Zin rolled his eyes and made a dismissive gesture. "As you were, Meterand. No, Mara, don't get up," he added as his mistress became aware of his presence and started to rise.

Etala, predictably, did not even acknowledge him as she picked at her food. She still had not forgiven him for spending almost a year living with Lana on Earth without her knowledge. That she had been arrested for questioning when his plans became common knowledge had not bothered her at all, but she hated Lana with a vengeance. She could forgive Zin a lot of things, but not his friendship with the young scientist. He had long been convinced that her long-standing affair with Meterand was her way of retaliating against Zin for bringing the girl into his house at all.

"Where have you been?" Etala asked without looking up from her copy of Forbes.

"At a bar getting drunk, wife. What have you been doing all morning?" he inquired smoothly, raising an eyebrow.

He flicked Meterand a quick look, snorting softly in amusement as the bodyguard shifted uneasily against the wall. Mara suddenly seemed to find her own lap the most interesting thing in the room. Etala looked somewhere between livid and terrified.

"Where were you?" she demanded.

"At a bar getting drunk," he repeated casually, rising. "I'll be in my quarters if you require anything of me that one of my... other employees can not provide." He glanced at Meterand for a long moment before turning and retreating to his room.

He looked up at a tentative scratching on his door, relieved that it was only Mara. Meterand would not have bothered knocking, and Etala pounded on doors as though her primary purpose was knocking them off of their hinges rather than gaining entry. Trained in discretion, Mara never announced her presence too loudly or overtly.

"Enter," he called without looking up from the witness statements on Lana's abduction.

"Sir," she greeted him quietly, closing the door behind her as she entered.

"What's Etala up to?"

"Breaking things again, sir."

"Huh." Zin shook his head. "I really need to stop furnishing her room with crystal figurines, don't I?"

Mara did not answer. "Sir, if you were to... order me to help you recover Doctor Lana--"

Zin laughed, unable to help himself. "You are sharp, aren't you, dear? Neatly avoids the need to take sides in their little spat…" He shook his head. "And if I were to order you?" he prompted.

"I would be gratified by your faith in my talents and would do all in my power to live up to expectation."

"Do you like Lana, Mara?"

"Doctor Lana has been kinder to me than I could have hoped since I entered your service."

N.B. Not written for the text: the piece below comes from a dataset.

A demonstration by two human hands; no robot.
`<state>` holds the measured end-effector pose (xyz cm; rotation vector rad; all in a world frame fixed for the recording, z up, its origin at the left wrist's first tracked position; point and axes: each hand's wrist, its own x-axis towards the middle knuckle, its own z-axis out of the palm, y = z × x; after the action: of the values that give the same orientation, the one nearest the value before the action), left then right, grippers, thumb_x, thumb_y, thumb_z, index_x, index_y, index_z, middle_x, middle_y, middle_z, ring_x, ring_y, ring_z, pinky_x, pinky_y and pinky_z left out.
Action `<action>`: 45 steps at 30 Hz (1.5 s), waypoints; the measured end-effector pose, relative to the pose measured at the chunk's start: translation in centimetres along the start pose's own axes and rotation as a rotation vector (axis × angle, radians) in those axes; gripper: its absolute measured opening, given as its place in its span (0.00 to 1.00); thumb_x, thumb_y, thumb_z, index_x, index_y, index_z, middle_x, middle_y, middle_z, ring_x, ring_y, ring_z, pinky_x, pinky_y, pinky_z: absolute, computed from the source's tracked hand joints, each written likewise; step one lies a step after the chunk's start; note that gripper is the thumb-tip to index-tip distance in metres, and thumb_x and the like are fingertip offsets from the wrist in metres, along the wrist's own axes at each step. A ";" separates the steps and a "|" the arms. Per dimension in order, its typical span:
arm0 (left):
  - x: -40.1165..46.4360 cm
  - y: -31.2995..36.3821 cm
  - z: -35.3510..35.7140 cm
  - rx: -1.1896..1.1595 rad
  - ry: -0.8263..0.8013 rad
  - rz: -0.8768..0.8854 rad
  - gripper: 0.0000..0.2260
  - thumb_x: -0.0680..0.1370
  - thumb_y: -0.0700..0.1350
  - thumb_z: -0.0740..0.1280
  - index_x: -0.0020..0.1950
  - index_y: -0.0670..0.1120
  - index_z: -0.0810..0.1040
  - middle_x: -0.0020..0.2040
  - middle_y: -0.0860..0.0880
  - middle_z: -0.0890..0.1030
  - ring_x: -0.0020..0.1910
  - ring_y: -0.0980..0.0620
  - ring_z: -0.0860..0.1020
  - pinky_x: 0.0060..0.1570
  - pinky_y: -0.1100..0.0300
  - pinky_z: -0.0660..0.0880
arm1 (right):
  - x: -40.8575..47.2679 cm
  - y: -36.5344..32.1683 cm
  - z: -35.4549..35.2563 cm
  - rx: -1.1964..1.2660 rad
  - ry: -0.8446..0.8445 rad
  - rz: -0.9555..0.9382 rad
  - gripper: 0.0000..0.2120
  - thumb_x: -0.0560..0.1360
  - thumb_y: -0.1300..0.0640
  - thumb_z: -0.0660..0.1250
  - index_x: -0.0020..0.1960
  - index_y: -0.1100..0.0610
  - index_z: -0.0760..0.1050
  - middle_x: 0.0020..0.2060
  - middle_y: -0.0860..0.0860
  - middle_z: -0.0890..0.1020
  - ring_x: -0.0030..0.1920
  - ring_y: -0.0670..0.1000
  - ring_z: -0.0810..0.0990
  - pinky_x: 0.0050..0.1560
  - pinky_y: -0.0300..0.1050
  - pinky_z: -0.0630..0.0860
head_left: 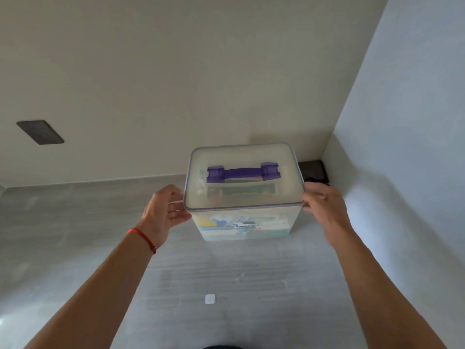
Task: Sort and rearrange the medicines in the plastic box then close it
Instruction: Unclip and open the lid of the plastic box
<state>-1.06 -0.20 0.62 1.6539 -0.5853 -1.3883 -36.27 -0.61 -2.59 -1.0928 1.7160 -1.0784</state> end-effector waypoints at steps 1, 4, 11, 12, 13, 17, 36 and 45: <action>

"The walls have ears now, do they?" Zin asked, amused by her attempt to remain completely, and safely, neutral. She knew when not to stick that lovely long neck of hers out too far. "You know where I've been all morning?"

"I believe so, sir." She nodded.

"And how do you feel about that?"

"Afraid," she admitted quietly. "Lana and Etala both say the Tracker is a fanatic."

"And if they agree on a point, it must be so, hmm?" Zin asked, smiling faintly. "How would you feel about working with him?"

"I…" She eyed him with momentary trepidation before biting her lower lip and lifting her chin defiantly. "He will not harm me with you there to protect me."

"Brave girl. Get your coat."

"It's not that cold."

"Get your coat," he repeated more firmly. "You're just getting over a head cold and I don't want you out in this wind without some buffer. Go," he ordered.

"Yes, sir." She nodded and left.

Zin sighed and stared down at the chip embedded in his palm, rubbing it absently. He had only gotten it at all at Lana's insistence and its possession alone could have earned him a life's term on Sar-Top. Of course, as Lana had blithely pointed out, he was already facing one of those.

"In for a penny in for the full balance," he sighed, rising and retrieving his jacket.